Zona Cafetera: Travel to Colombia’s Coffee Zone

Welcome to Colombia’s coffee zone, or Zona Cafetera, where a thriving economy serves up some of the best gourmet coffee shops in Colombia. Get ready to discover fine dining and plenty of hotels, hostels and country villas for rent with our local insider Erin.


Photo © Gregg Bleakney

The central mountain corridor of Colombian territory is home to one of the most loved and admired cultural demographics, the Paisas.

They are the offspring of the Campesinos, or peasant farmers of the Colombian Andes mountains, who migrated south during times of political unrest.

They also brought the coffee bean to what we call the Zona Cafetera, or coffee zone.

This region is most commonly known, inside Colombia, as the Colombian Coffee Axis, or the Eje Cafetero, and it is made up of three Departments: Quindio, Risaralda and Caldas.

The Legacy of the Paisa’s

You can see the dominance of Paisa culture everywhere in the Coffee Axis. From their easy humor and warm welcome, they are known as a friendly people.

The men come from farm to city with their ponchos, carriles (a type of leather man-bag) and machetes at their sides. The women are famed for their beauty and fashion sense, with light breezy colors and sexy styles. These are also women who are very respected and loved for their passion and warmth. These are the iconic personajes, or personalities, of the Coffee Axis.

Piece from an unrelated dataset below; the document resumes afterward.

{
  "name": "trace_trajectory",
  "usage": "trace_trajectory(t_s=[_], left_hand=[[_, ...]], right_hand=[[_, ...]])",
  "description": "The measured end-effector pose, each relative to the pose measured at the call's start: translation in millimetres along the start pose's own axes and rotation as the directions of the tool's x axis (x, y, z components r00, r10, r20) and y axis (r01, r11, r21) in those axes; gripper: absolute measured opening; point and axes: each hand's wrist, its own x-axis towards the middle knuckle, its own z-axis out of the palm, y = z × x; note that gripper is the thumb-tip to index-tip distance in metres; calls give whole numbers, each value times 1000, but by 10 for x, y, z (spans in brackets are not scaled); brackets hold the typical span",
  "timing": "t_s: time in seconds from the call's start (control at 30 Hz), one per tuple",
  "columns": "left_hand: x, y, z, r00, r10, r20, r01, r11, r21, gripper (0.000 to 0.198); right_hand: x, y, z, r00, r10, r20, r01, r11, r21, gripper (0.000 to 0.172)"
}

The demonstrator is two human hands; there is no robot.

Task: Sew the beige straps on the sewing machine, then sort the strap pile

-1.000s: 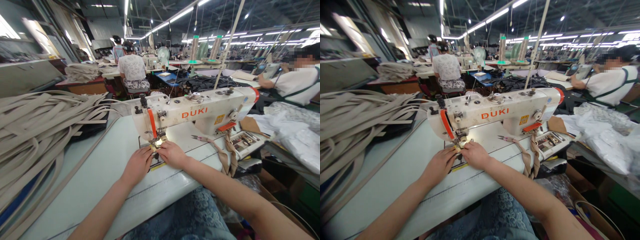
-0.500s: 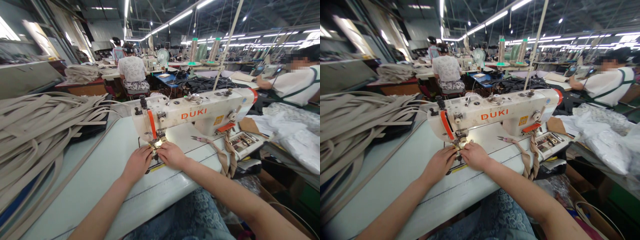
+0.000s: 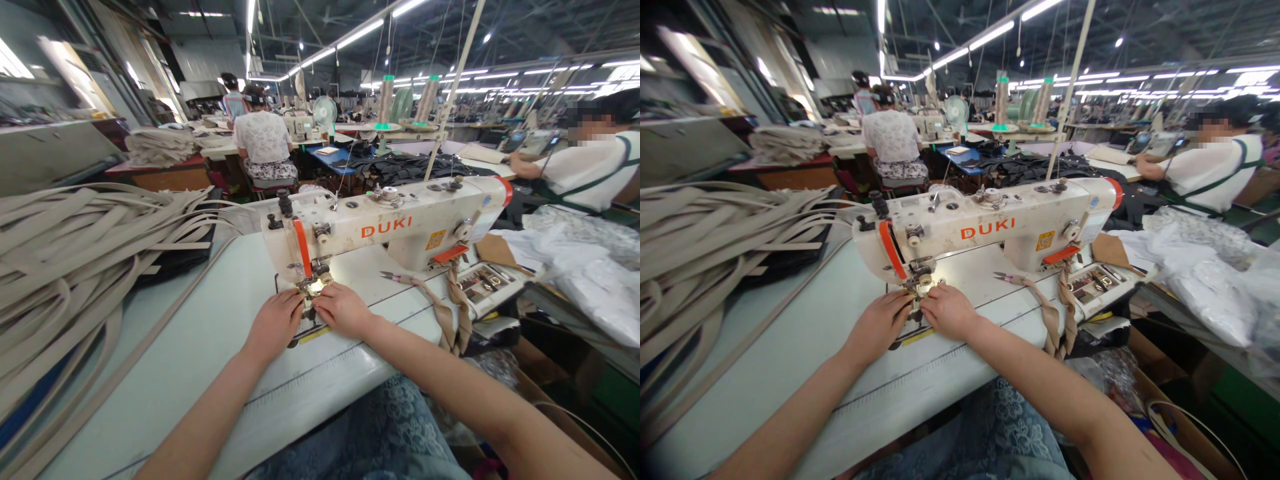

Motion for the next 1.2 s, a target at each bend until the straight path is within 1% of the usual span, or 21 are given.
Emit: trace_trajectory(t_s=[0.2,0.4,0.53,0.67,0.87,1.2], left_hand=[[1,-3,3,1000,-2,4,2,1000,-3,36],[-13,-8,24,1000,-10,-5,10,1000,3,34],[-23,-6,48,1000,-14,-21,14,1000,4,36],[-27,-9,57,999,-6,-41,6,1000,5,36],[-17,6,25,999,20,-38,-19,999,27,37],[-7,16,3,1000,14,-9,-14,1000,14,40]], right_hand=[[-5,7,9,1000,3,-3,-3,999,32,22],[-8,0,0,1000,13,3,-13,1000,18,24],[-11,4,-15,1000,23,-20,-22,999,45,23],[-15,17,-25,996,73,-50,-69,995,79,22],[-19,36,-3,985,152,-86,-142,983,118,19],[-27,33,-24,980,162,-112,-150,983,109,14]])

Their food consists of a few main staples: beans, rice, plantains, corn, and meat or fish. In this region, you can try a favorite cultural dish called the bandeja paisa: sausage, ground beef, pork rind, fried egg, beans, avocado, and rice. It comes from a traditional mountain farm diet, which was based on the heavy labor needs of the coffee growers. You can hear their music “musica parrandera,” in the streets and cantinas of the Coffee Zone.

The Capital of the Coffee Axis

The capital of the coffee axis is Pereira, Colombia. A major crossroads, it’s also a very important center of commerce for the coffee region.

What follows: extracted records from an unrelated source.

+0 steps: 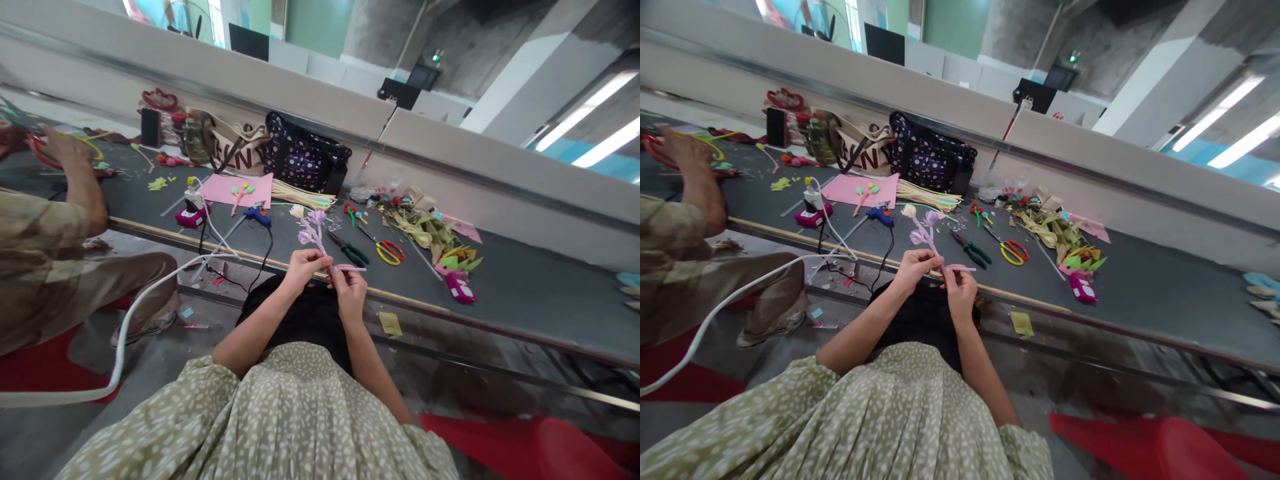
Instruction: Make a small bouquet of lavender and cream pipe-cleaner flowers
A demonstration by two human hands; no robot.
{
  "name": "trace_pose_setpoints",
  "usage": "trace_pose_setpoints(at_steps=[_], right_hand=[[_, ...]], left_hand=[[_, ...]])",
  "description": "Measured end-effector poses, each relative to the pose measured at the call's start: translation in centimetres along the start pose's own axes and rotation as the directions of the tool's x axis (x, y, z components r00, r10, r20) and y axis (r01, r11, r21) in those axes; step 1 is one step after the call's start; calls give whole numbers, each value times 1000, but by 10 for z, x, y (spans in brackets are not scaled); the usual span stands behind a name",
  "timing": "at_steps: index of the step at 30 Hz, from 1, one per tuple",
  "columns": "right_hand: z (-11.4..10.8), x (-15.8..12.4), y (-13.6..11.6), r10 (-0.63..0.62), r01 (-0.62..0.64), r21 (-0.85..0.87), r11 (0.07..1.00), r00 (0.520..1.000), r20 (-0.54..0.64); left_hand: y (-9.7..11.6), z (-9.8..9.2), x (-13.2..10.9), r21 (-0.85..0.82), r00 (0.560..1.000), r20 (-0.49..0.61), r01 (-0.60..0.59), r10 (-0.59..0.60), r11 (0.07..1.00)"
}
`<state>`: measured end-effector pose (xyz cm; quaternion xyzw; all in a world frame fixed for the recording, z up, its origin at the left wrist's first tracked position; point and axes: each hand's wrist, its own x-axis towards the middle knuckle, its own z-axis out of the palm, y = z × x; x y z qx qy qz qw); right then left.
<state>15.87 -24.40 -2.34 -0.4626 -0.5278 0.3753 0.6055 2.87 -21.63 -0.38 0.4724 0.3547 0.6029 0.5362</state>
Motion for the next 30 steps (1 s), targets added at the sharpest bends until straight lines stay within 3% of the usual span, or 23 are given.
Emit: trace_pose_setpoints(at_steps=[13,20,30], right_hand=[[-1,-2,-6,-16,16,-31,999,1000,-2],[0,0,-7,150,-155,168,974,988,39],[-4,2,-11,367,-422,410,809,906,208]], left_hand=[[3,0,-1,8,999,33,3,-3,1000],[1,-2,-1,51,992,114,-53,47,997],[-2,-3,-2,-38,974,222,-35,43,999]])
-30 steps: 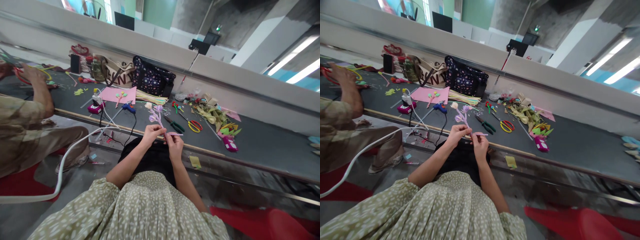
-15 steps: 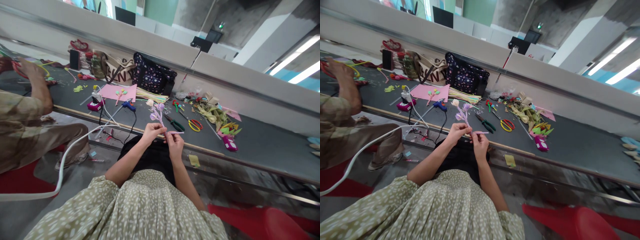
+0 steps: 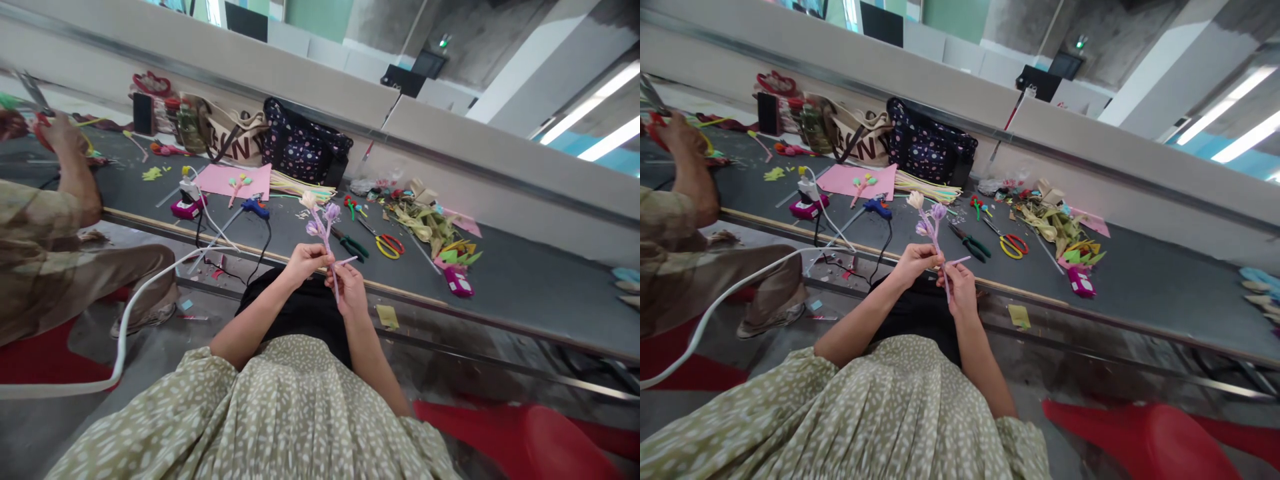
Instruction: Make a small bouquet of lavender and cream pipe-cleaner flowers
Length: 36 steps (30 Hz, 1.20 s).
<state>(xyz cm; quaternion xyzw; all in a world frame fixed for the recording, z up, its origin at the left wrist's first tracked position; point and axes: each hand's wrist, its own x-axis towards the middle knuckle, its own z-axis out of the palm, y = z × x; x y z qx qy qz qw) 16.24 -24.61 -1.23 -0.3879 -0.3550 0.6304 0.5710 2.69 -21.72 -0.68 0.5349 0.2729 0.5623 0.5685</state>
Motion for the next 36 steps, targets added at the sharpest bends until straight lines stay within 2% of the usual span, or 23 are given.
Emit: trace_pose_setpoints(at_steps=[5,7,12,17,20,24,26,29,31,32,36], right_hand=[[-3,1,0,108,-119,121,985,989,99],[-2,0,-1,96,-107,108,988,990,100],[3,-2,0,-69,70,-35,997,997,23],[4,-5,5,-273,257,-258,931,962,-27],[1,-8,7,-441,391,-434,812,897,-16],[-5,-8,9,-676,541,-690,481,730,102],[-8,-7,11,-725,575,-754,319,660,196],[-11,-6,13,-730,586,-785,202,624,278],[-10,-6,12,-724,581,-786,212,634,273],[-9,-7,11,-718,576,-779,249,649,251],[-1,-10,5,-662,551,-672,496,740,119]], left_hand=[[1,0,0,-17,999,34,21,-21,1000],[3,1,0,-27,999,39,30,-29,999],[8,0,2,18,1000,6,11,-11,1000],[10,0,1,56,1000,-21,17,-16,998],[11,2,0,79,999,-35,14,-11,997],[10,5,0,114,997,-76,4,4,994],[9,5,1,100,994,-109,11,0,995],[6,6,2,69,989,-150,26,-16,997],[4,5,1,64,987,-157,31,-21,997],[3,5,1,71,988,-155,35,-23,997],[1,4,1,131,989,-148,46,-26,990]])
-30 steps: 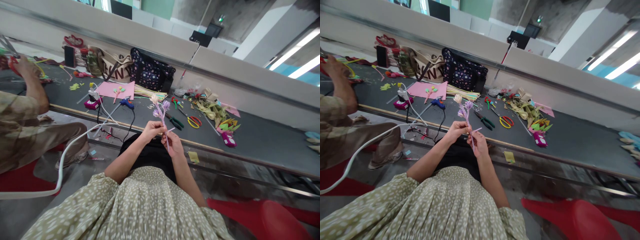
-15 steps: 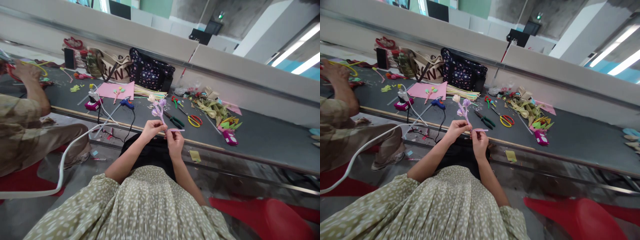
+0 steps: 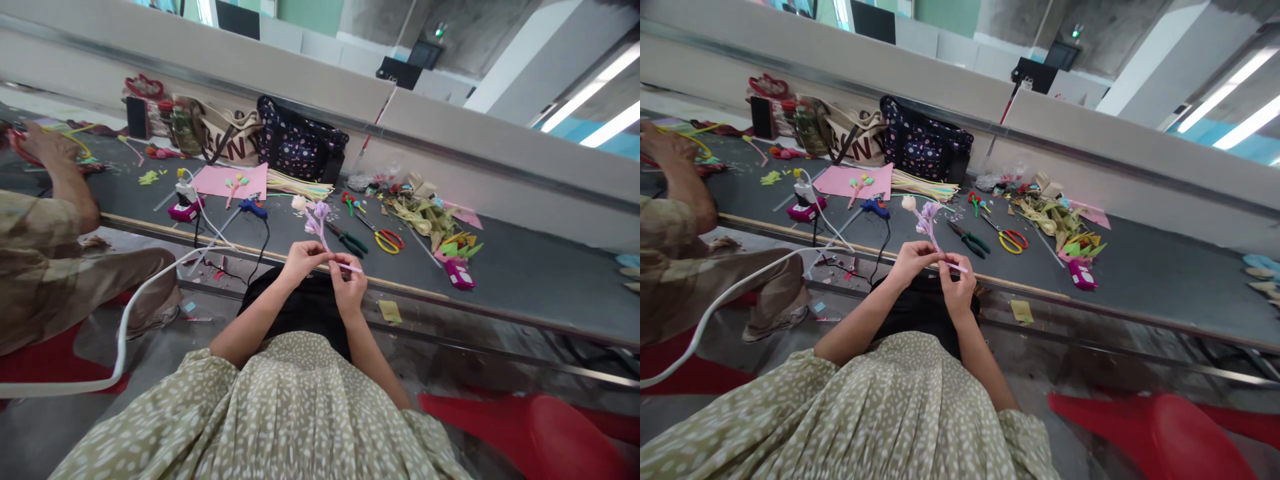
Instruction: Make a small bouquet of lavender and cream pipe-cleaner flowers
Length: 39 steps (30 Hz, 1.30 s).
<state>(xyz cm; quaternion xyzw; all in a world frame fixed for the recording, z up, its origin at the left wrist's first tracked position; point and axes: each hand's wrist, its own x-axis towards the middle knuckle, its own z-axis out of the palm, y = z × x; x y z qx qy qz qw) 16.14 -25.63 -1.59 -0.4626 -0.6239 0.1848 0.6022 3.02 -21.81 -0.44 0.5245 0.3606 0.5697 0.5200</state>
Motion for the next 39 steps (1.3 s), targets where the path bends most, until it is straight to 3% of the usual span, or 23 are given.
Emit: trace_pose_setpoints(at_steps=[7,10,14,20,29,39], right_hand=[[4,7,-2,242,-222,190,956,966,-87],[3,7,2,263,-231,255,939,959,-101],[-3,3,3,183,-171,218,961,983,-33],[-10,-3,-1,-4,9,-77,997,998,64],[-9,0,7,-272,288,-308,907,958,95],[-9,1,5,-268,294,-346,891,956,122]], left_hand=[[-1,2,-1,11,1000,18,14,-14,1000],[1,1,-1,-13,1000,8,8,-8,1000],[6,-1,-1,-21,1000,-25,13,-14,1000],[8,-2,0,-59,1000,-14,12,-13,998],[1,-2,0,-62,1000,-10,6,-7,998],[0,0,0,-61,997,-72,-11,6,998]])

Here, you will find a thriving economy with many locally owned businesses, some of which are very old and well established.

Discover some of the best gourmet coffee shops in the region, fine dining and a variety of hotels, hostels and country villas for rent.

Rolling hills of the coffee zone. Photo credit: iStock

In the outlying areas of Pereira, you will find bird-watching parks, hiking, mountain biking, camping, waterfalls, and even an exotic garden called Kamala Jardin Exotico.

This Jardin, or garden, is home to over 40,000 species of exotic plants, plus an impressive collection of lizards from around the world.

Day Trips for Everybody

In every direction of the compass, moving outward from Pereira, you can take short day trips to wander the streets and plazas of historic towns with beautiful architecture.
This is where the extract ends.